By Sueann Wickham
With South Rupununi recently becoming a COVID-19 hotspot a language barrier has been hampering COVID awareness in Wapichan communities. Additionally, the lack of proper communication technology has been making COVID awareness in Rupununi areas significantly challenging.
The Wapichan people have recently been calling for a push in efforts to effectively communicate information on preventing the spread of the virus in their communities. Just recently the SRDC was forced to put 21 indigenous villages in South Rupununi on lockdown. The decision came after five cases were confirmed from three villages. South Rupununi currently has over 17 confirmed cases and health officials have been complaining of the hardships in maintaining them as well as conducting contact tracing.
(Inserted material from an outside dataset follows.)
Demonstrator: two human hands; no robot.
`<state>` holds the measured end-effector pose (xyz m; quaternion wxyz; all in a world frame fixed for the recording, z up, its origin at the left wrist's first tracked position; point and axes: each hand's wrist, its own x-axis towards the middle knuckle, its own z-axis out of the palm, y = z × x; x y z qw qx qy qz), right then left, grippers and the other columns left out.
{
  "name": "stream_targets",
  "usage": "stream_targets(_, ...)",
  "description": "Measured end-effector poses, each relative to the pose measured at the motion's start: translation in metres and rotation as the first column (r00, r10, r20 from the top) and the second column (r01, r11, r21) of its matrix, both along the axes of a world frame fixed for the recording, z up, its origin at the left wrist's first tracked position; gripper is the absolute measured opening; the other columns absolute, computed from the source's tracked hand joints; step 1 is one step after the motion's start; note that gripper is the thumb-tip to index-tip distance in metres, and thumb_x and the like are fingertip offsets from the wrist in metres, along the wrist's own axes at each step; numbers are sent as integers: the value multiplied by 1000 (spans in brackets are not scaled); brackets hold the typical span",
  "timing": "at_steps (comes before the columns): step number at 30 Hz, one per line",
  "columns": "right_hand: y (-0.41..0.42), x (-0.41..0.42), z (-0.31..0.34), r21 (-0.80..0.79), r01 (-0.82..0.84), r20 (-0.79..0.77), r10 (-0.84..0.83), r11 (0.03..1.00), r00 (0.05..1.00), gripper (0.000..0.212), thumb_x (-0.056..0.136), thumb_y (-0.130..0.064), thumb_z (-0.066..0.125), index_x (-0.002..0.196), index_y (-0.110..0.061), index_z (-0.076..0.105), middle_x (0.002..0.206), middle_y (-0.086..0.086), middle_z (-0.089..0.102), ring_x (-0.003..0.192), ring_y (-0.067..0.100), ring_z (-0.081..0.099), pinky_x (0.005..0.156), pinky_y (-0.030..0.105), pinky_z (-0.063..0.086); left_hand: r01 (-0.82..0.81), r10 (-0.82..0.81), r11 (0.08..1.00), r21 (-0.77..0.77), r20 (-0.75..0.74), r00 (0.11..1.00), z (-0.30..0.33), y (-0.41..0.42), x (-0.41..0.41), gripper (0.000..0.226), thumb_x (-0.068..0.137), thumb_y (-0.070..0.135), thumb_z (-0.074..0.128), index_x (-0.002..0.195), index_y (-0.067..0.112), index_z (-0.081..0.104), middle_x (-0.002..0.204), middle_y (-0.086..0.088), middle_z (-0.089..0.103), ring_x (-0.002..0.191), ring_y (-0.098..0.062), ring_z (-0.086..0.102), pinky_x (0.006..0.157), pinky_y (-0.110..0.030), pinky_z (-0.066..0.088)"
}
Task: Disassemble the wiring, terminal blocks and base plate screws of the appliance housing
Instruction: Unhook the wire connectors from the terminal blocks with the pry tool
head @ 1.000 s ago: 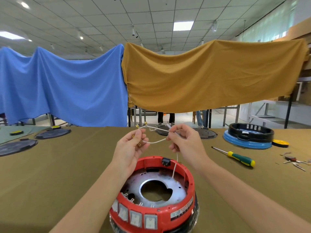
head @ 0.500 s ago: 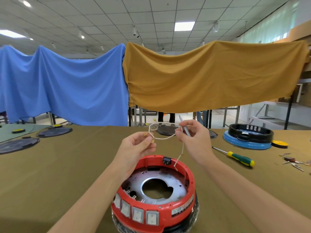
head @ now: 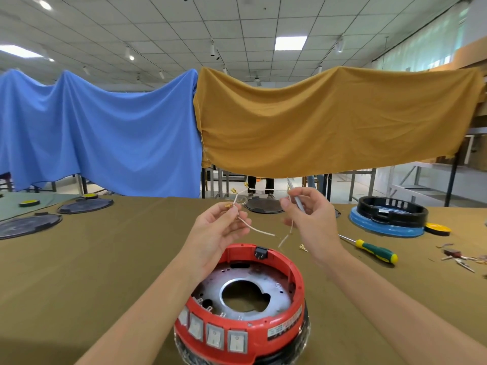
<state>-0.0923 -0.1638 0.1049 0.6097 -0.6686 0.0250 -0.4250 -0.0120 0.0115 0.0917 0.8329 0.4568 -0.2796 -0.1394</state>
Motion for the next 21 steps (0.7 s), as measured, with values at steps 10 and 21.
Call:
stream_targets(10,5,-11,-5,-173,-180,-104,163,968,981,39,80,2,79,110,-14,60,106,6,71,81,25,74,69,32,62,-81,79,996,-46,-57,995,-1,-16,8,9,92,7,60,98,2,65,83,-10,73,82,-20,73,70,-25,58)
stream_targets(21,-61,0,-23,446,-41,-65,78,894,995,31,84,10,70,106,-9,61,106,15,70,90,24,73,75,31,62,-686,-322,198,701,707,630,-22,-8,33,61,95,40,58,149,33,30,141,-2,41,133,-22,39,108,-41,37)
Kid James, a project coordinator attached to the South Rupununi District Council (SRDC), informed this publication that the Wapichan residents have been raising their concerns about the current pandemic and are extremely worried about maintaining safety in their villages. James explained that there are usually broadcasts and plastering of guidelines around Rupununi, however they do not cater to Wapichan speakers since they are published in English and most of these people are not bilingual.
According to Jean La Rose, Director of the Amerindian People’s Association (APA), there have been numerous donations of posters with COVID-19 guidelines and regulations within Rupununi by the organization but these are printed in English as well.
James indicated that two radio stations are being used to spread COVID awareness within Rupununi, Radio Lethem, and Radio Aishalton. He stated that while the initiative that was started by the government gives broadcasts on the ongoing pandemic, the broadcasts only caters to English speakers. He related that there is only one broadcaster who is fluent in the Wapichan language, however her efforts can only go so far.
The communities are calling for Wapichan-speaking personnel to be sent to properly educate them as they do not want to remain uninformed.
James mentioned that the SRDC has since been making efforts to assist the Wapichan communities with adequate communication. He highlighted however that those efforts to spread COVID-19 awareness in South Rupununi, there is the challenge of the lack of radios within households. According to James, only thirty percent of the residents in Rupununi have radios. He added that even the ones that do have, often run out of batteries and find difficulty sourcing new ones.
Also, although COVID advisories directed to residents of South Rupununi are being published online, the communities have little to no internet access to see them. These advisories included demands for the halt in hosting parties, weddings, and other social gatherings. The SRDC has pleaded with the government on several occasions to pay more attention to COVID-19 prevention measures within the area as they fear the situation can potentially get out of control.